読みもの

患者さんのための機関誌「きよかぜ」

小児科 進藤淳也

暮秋というにふさわしい気候となってまいりましたが、皆様はいかがお過ごしでしょうか。テレビではインフルエンザの流行が騒がれています。インフルエンザはよく知られている病気ですが、自然経過や怖い合併症、検査や治療をうけるべき時期など詳しい内容はあまり知られていないのが現状です。本格的にインフルエンザの流行が来る前に、インフルエンザについてまとめてみましたのでご一読ください。

①自然経過について
インフルエンザは突然の高熱に加えて咽頭痛や咳などの呼吸器症状を起こすウイルスです。1~3日のうちにピークに達し、通常は7日以内に自然と治ります。呼吸器症状は約1週間続きますが、病初期には呼吸器症状は目立たないことが多いです。通常の風邪に比較して全身に症状がでるのが特徴で、頭痛や倦怠感、筋肉痛、嘔吐・下痢などの症状が出現することがあります。
潜伏期間は1~4日間(平均2日間)で、咳を浴びることだけでなく、唾や鼻汁などを触ることでも感染しますので、マスクの装着や手洗い・うがいは大変重要です。

②合併症について
 インフルエンザでは中耳炎や肺炎をしばしば起こします。熱が下がらない場合や耳痛がでた場合は一度病院を受診することをお勧めします。ほかに小児において重要な合併症としては脳神経に影響を与える点です。具体的には下記の3つが起こることがあります。
1)異常行動・言動
インフルエンザにかかった約10%の小児で、窓から飛び降りなどの危険な行動をとる、幻覚、幻視、うわごとをいうなどの異常行動・言動をとるといわれています。以前はタミフルという抗インフルエンザ薬の副作用ではないか、と議論されていた時期もありましたが、現在ではインフルエンザ自体の合併症であることが知られています。多くの場合は発症2日以内に発症しその後自然と軽快します。インフルエンザ発症後2日間は決して目を離してはいけません。
2)熱性けいれん
 通常、熱性けいれんは生後6か月から5歳くらいまでに起こるといわれていますが、インフルエンザの場合は年長児や学童でも起こる場合があります。
3)インフルエンザ脳症
 インフルエンザ脳症とは、簡単にいうと、「インフルエンザで脳の機能が障害されている状態」をいいます。発症人数は年間100~500人と決して多くはありませんが、治療が遅れると命にかかわることや後遺症が残ってしまうことがあります。症状はけいれんや異常行動、意識障害などがあり、上記2つとの区別が難しいことがあります。

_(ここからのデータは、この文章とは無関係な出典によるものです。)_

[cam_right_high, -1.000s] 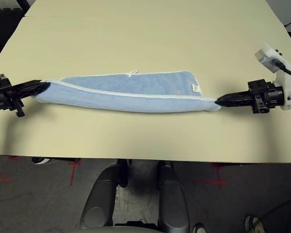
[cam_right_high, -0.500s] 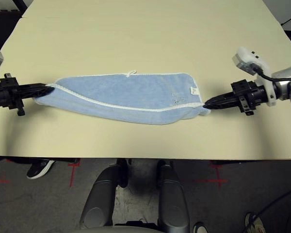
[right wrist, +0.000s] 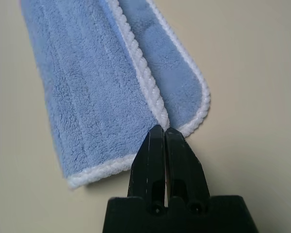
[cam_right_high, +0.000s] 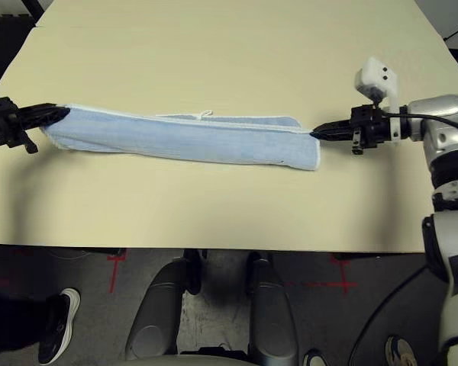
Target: Fold the towel and set it aside.
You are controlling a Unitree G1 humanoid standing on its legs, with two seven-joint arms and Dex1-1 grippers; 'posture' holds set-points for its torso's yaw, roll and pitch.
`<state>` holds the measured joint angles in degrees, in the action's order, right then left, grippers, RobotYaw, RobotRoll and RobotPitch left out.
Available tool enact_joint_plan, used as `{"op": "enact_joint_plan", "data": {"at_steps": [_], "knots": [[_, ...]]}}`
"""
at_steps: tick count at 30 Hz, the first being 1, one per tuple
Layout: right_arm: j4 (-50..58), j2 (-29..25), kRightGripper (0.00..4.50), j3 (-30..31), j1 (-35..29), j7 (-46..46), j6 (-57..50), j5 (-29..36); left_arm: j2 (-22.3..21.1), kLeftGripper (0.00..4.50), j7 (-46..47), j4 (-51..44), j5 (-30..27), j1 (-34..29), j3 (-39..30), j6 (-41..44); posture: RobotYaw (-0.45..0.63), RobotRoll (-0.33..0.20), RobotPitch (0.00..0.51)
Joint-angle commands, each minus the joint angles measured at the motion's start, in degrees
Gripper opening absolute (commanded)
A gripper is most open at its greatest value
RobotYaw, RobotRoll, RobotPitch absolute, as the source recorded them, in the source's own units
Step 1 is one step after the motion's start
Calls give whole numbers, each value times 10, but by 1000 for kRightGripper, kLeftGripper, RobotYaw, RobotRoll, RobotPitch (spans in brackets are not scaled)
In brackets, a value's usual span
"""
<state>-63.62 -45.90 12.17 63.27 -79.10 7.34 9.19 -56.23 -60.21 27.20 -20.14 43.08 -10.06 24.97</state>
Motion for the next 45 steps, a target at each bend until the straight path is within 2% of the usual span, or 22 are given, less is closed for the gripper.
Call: {"op": "enact_joint_plan", "data": {"at_steps": [1, 11, 20, 33, 45], "knots": [[-39, 8, 0, -18, 7, 46, 13, -36, 7, 23, 20, 20, 20, 5, 4, -9, -20, 0, 281], [-75, 53, 0, -40, 48, 152, 36, -91, 15, 23, 10, 12, 35, -7, 19, -4, -20, 0, 276], [-69, 66, 0, -50, 60, 151, 34, -116, 24, 23, 21, 4, 52, -26, 29, -13, -18, 0, 273], [-62, 64, 0, -48, 53, 153, 26, -139, 53, 23, 61, 55, 92, 6, 37, -66, -22, 0, 272], [-67, 49, 0, -46, 46, 159, 18, -153, 42, 23, 82, 99, 108, 20, 27, -95, -20, 0, 275]]}}
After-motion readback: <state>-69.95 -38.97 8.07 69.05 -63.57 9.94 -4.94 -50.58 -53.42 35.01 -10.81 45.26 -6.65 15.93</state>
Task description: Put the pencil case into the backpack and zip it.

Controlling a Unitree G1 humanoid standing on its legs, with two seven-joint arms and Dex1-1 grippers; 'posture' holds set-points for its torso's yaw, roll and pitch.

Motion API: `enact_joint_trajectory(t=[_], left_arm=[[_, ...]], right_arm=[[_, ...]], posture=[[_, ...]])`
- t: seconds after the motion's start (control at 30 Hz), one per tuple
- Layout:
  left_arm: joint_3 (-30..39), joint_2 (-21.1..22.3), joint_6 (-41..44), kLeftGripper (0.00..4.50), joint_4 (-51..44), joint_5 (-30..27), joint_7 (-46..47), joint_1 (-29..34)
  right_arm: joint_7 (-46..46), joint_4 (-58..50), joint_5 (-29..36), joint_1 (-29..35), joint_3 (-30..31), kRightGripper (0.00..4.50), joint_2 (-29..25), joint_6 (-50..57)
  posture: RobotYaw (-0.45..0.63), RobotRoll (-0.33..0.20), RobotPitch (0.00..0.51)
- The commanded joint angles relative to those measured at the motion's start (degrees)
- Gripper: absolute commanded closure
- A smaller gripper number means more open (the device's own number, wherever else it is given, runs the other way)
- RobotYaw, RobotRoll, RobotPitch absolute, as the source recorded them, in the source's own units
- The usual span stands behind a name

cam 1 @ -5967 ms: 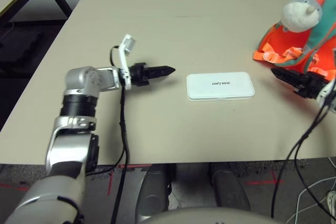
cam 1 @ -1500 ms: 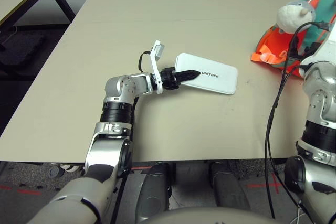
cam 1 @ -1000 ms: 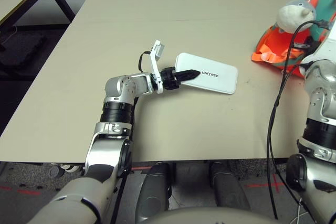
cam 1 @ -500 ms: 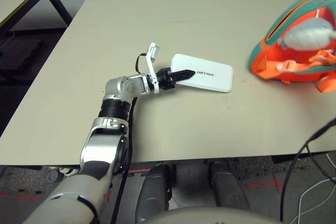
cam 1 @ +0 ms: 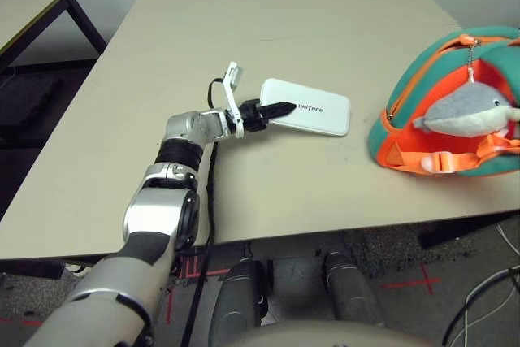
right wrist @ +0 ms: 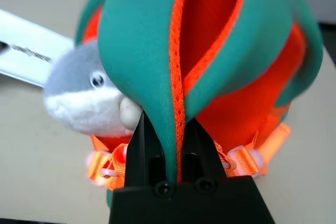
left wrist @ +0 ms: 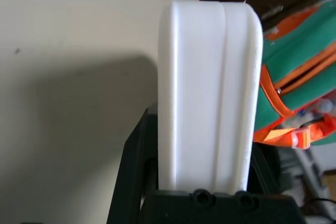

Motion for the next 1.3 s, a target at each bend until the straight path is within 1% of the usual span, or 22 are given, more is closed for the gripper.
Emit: enact_joint_trajectory(t=[0.03, 0.13, 0.23, 0.3, 0.37, 0.5, 0.73, 0.9, 1.03, 1.13, 1.2, 1.3], left_arm=[[-0.23, 2.09, 0.28, 3.09, -6.53, 0.11, -2.61, -4.18], [-0.87, 3.46, 2.22, 3.09, -12.08, -1.14, -5.91, -8.68], [-1.35, 3.82, 2.89, 3.09, -15.73, -1.78, -8.23, -12.73], [-1.77, 3.56, 2.68, 3.09, -17.24, -2.04, -9.55, -15.5], [-2.08, 3.11, 2.41, 3.09, -17.87, -2.28, -10.45, -17.57], [-3.1, 1.42, 0.63, 3.09, -16.92, -1.5, -11.61, -18.71], [-6.38, -1.9, -5.06, 3.09, -12.23, 1.77, -13.07, -16.81], [-7.62, -3.24, -6.8, 3.09, -10.94, 3.06, -14.18, -15.74], [-8.9, -4.43, -7.7, 3.09, -11.48, 3.94, -15.08, -15.16], [-9.92, -5.78, -8.9, 3.09, -11.67, 4.83, -15.55, -15.21], [-10.75, -6.73, -8.76, 3.09, -12.1, 5.01, -15.94, -15.23], [-13.63, -8.1, -10.79, 3.09, -13.6, 6.95, -16.9, -14.36]], right_arm=[[-1.47, 1.43, -4.03, 1.5, 5.44, 4.4, 0.84, -3.45], [-2.16, 3.3, -7.12, 1.89, 9.27, 4.4, 2.0, -6.98], [-2.24, 5.11, -10.33, 2.02, 13.04, 4.4, 2.41, -11.08], [-1.83, 5.86, -10.98, 1.65, 14.41, 4.4, 2.41, -12.57], [-1.59, 5.75, -10.52, 1.08, 14.55, 4.4, 2.41, -12.58], [-0.95, 5.47, -9.24, 0.39, 12.39, 4.4, 1.35, -11.36], [1.14, 4.12, -5.29, 0.22, 4.92, 4.4, -1.68, -6.61], [4.24, 3.87, -4.1, 2.82, -0.87, 4.4, -3.8, -4.06], [6.79, 3.66, -4.11, 5.19, -4.1, 4.4, -4.89, -2.82], [8.11, 3.56, -3.93, 6.11, -4.99, 4.4, -5.18, -2.58], [8.28, 3.4, -3.74, 5.94, -4.73, 4.4, -4.88, -2.61], [8.26, 3.38, -3.64, 5.43, -3.82, 4.4, -4.45, -3.0]], posture=[[-0.26, 0.0, 0.129], [-0.24, 0.0, 0.132], [-0.23, 0.0, 0.132], [-0.22, 0.0, 0.134], [-0.22, 0.0, 0.136], [-0.23, 0.0, 0.134], [-0.27, 0.0, 0.131], [-0.28, 0.0, 0.131], [-0.28, 0.0, 0.134], [-0.28, 0.0, 0.138], [-0.28, 0.0, 0.138], [-0.28, 0.0, 0.139]])
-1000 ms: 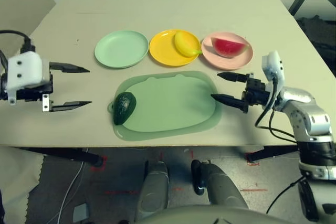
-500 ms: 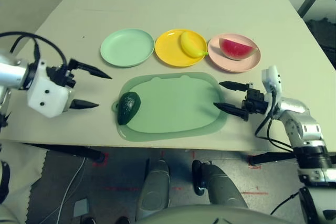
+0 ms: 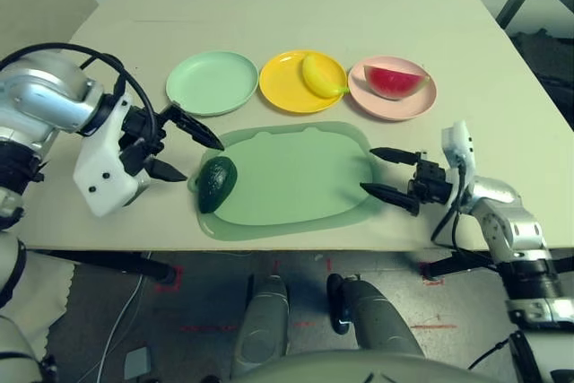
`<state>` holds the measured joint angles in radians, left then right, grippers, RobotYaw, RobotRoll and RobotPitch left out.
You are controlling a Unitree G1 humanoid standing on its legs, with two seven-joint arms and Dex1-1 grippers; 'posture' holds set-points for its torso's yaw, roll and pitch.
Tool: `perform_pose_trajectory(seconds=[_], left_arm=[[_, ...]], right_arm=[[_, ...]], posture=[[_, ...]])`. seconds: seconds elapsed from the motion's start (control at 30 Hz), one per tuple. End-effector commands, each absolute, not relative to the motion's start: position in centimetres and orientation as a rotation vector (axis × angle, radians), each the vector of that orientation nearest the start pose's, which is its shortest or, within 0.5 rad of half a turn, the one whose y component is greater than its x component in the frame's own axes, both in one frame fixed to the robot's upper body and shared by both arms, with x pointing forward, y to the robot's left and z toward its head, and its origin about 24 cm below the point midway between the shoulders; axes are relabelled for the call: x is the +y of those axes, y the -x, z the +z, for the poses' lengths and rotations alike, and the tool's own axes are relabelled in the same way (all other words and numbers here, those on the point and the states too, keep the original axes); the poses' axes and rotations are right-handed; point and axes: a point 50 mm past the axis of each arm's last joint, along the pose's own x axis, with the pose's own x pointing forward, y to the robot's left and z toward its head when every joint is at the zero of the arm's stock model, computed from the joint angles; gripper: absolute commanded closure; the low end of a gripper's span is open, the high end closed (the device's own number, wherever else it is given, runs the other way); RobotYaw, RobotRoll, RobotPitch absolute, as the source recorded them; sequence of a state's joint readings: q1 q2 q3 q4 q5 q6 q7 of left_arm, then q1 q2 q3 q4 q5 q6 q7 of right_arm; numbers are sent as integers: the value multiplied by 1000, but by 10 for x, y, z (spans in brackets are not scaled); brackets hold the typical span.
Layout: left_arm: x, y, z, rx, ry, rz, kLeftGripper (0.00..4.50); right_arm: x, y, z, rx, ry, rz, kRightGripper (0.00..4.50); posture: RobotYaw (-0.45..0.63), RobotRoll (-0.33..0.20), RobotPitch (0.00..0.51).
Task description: Place the fruits into color-matched plates.
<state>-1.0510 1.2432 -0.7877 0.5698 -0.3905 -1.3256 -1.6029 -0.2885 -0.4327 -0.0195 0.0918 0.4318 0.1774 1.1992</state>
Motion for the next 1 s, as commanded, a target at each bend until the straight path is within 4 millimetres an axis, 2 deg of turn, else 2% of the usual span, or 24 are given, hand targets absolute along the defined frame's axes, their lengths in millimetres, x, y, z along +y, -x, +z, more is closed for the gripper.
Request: perform_pose_trajectory(seconds=[0.03, 0.23, 0.7, 1.0], left_arm=[[254, -268, 239, -216, -1923, -1774, 0], [257, -270, 235, -206, -1931, -1783, 0], [252, -274, 219, -263, -1946, -1851, 0], [249, -278, 210, -275, -1948, -1875, 0]], right_arm=[[-171, -272, 105, -62, 39, 1245, 23], [-161, -265, 106, -74, 199, 1370, 23], [-155, -266, 107, -58, 202, 1407, 23], [-147, -257, 105, -50, 186, 1422, 23]], posture=[[52, 0, 179], [56, 0, 183], [54, 0, 189], [34, 0, 195]])
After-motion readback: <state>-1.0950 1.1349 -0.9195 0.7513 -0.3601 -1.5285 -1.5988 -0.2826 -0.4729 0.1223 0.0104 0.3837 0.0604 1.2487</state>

けいれんがなかなか止まらない、普段に比べて明らかに意識がおかしい状態が長時間続く場合はかならず医療機関を受診してください。

③迅速検査について
 インフルエンザの検査のポイントは、①陽性であればインフルエンザと診断できるが、陰性の場合でも否定はできない、②発症早期に検査をしても検査が陽性にならないことがある、の2点です。インフルエンザの流行時期には発熱してすぐに医療機関を受診される方が大変多いですが、検査の特徴を考えると熱がでてから1日、早くとも半日は経過してから検査を受けたほうが診断のつく可能性が高いことに注意が必要です。

④治療について
 インフルエンザの治療薬は、①感染した細胞からウイルスがでて他の細胞に感染することを防ぐノイラミニダーゼ阻害薬(タミフル®、リレンザ®、イナビル®、ラピアクタ®)と、②ウイルスの細胞内での増殖を防ぐバロキサビルマルボキシル(ゾフルーザ®)、の2つがあります。適応やお薬の効果はどの薬も同様で、「発熱から48時間以内に使用することで1-2日早く解熱する」といわれています。発熱から48時間以上経過した場合は効果が十分出ませんのでお医者さんとしっかり相談してください。
 なお、ゾフルーザ®を使うとこの薬に耐性を持つウイルスが出現するというニュースがでています。2019年10月には日本感染症学会から12歳未満の子では慎重投与とすべきという勧告もでており、現在大きく判断が分かれる部分です。インフルエンザの治療薬については年齢や吸入が上手にできるかなどをふまえて担当した医師としっかり相談のうえ決めてください。

⑤予防接種について
生後6か月から13歳未満の方は2回接種、13歳以上では1回接種とされています。インフルエンザワクチンで必ずしもインフルエンザの発病を予防することはできませんが、発病後の重症化や死亡を予防することができるため、インフルエンザワクチンの接種は強く強調されています。
インフルエンザワクチンの効果は接種後2週間ごろ(2回接種が必要な方は2回接種後から)から効果が出現します。インフルエンザの流行が始まる前に接種することが重要です。